### TASK ITEM
Reproduce all the lines below exactly and omit the images.

### PROVIDED DATA

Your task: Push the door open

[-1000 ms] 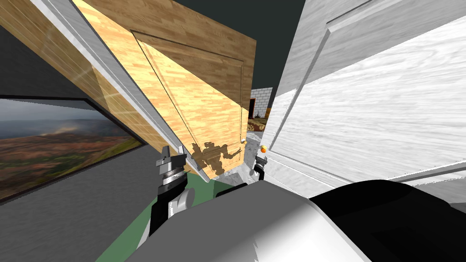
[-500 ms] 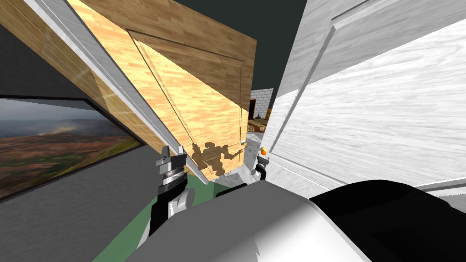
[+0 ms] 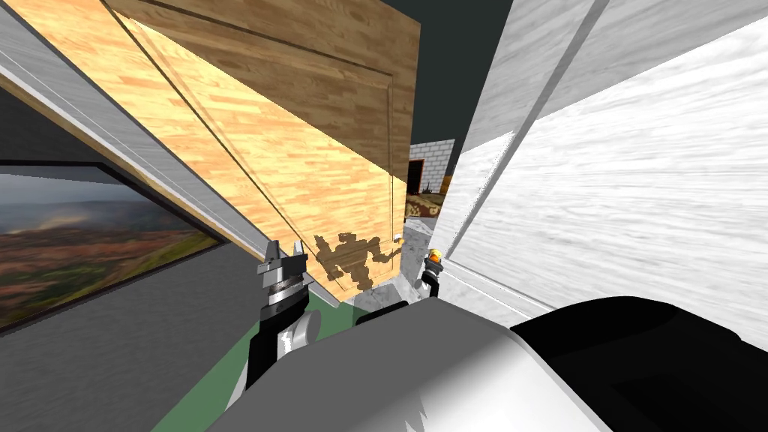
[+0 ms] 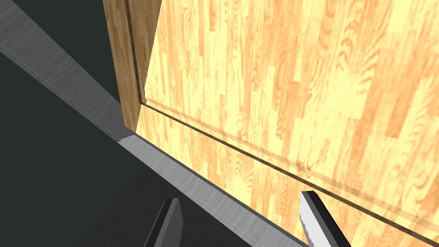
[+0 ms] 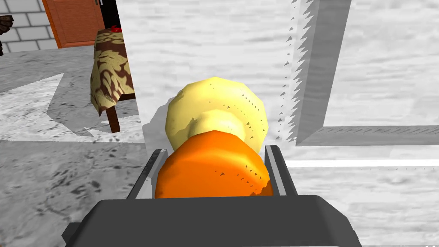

### WRITTEN ANSWER
Your task: Push the door open

[-1000 ms] 
[-500 ms] 
[+0 ms] 
[+0 ms] 
[+0 ms] 

The answer is now complete.